*WHAT IS REQUIRED:*
In the data, extract each line that holds the string "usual".

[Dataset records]
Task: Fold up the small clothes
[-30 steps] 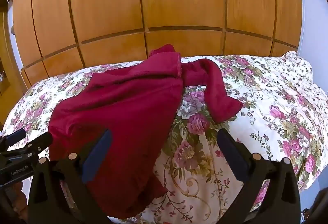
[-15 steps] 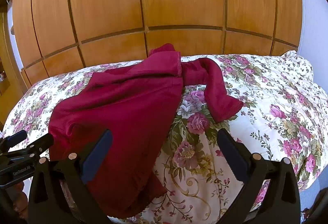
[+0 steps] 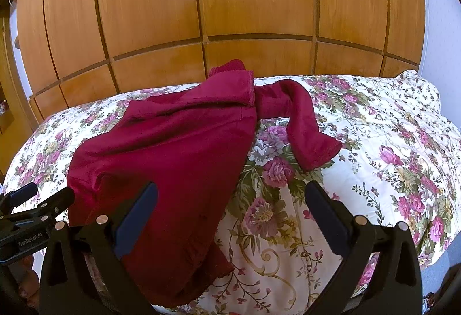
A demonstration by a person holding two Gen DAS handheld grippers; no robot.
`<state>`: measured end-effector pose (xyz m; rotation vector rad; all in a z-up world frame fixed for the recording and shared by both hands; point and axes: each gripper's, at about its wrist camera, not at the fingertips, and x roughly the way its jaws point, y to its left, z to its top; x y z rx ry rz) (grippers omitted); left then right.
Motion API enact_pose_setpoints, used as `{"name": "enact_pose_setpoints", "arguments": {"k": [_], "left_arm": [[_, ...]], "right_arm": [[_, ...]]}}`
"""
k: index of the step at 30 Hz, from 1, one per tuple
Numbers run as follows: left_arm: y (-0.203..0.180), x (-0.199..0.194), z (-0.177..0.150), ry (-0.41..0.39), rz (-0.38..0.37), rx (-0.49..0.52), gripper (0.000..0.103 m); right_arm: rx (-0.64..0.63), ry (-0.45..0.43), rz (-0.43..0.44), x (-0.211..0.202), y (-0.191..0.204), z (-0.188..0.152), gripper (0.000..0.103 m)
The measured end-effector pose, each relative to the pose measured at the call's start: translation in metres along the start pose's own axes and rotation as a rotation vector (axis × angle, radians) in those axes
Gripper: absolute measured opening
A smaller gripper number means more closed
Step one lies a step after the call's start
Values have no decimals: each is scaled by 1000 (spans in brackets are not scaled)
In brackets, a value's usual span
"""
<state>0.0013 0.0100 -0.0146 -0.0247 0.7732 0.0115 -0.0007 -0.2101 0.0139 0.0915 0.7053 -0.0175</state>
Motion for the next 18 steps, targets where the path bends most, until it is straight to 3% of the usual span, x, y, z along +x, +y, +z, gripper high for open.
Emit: {"name": "enact_pose_setpoints", "arguments": {"k": [18], "left_arm": [[-5, 6, 0, 23, -27, 9, 100]], "right_arm": [[-8, 16, -3, 4, 2, -3, 101]]}}
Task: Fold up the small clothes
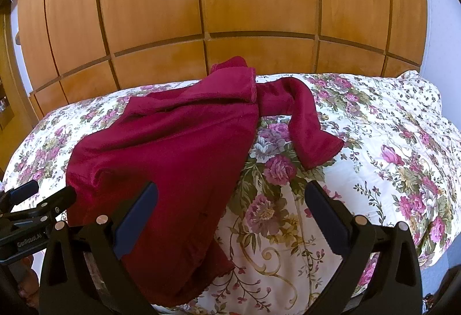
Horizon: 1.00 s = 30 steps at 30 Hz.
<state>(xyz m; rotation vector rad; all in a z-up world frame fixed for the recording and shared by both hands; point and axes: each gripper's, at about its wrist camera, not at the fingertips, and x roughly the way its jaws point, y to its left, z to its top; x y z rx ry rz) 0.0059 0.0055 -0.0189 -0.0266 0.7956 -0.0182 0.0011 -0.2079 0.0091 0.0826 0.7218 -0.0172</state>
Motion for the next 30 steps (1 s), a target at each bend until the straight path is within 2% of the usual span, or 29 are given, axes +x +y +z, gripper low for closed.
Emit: {"name": "enact_pose_setpoints", "arguments": {"k": [9, 12, 14, 16, 19, 23, 27, 30], "left_arm": [[2, 17, -4, 61, -39, 13, 100], [6, 28, -4, 105, -82, 3, 100], [14, 37, -5, 147, -141, -32, 100], [29, 47, -6, 183, -213, -121, 100], [49, 59, -1, 208, -201, -235, 100], [61, 66, 18, 223, -259, -273, 99], [59, 71, 42, 233, -219, -246, 99], [47, 74, 64, 190, -186, -176, 99]], "right_arm": [[-9, 34, -21, 15, -5, -3, 101], [-12, 43, -32, 23, -9, -4, 101], [-23, 37, -43, 31, -13, -5, 101], [-37, 32, -53, 41, -17, -3, 101], [-59, 24, -83, 60, -24, 1, 101], [-47, 13, -71, 89, -40, 8, 101], [-23, 29, -73, 117, -54, 12, 101], [-40, 51, -119, 133, -56, 14, 101]]}}
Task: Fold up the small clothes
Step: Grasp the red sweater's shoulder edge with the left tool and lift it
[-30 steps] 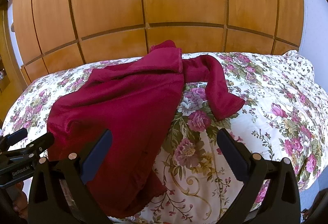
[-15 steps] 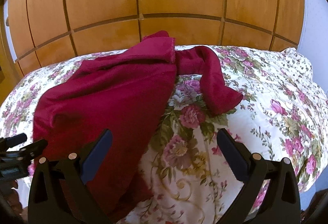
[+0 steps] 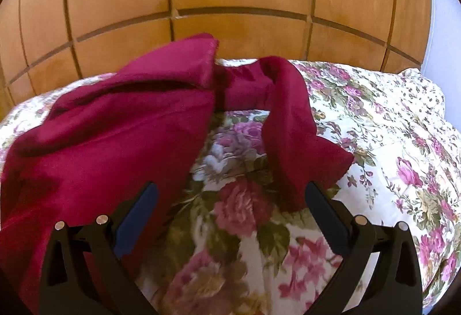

*EXERCISE RESPONSE:*
In brackets, a value's usual span
Motion for the next 18 steps, targets where the path bends most, until it is straight to 3% of the usual span, x, y, z along +x, +y, +z, gripper high for open.
Motion for the next 30 steps (1 s), a target at each bend until the straight path is within 2% of the usual span, or 29 are given, axes +x +y +z, gripper low for closed.

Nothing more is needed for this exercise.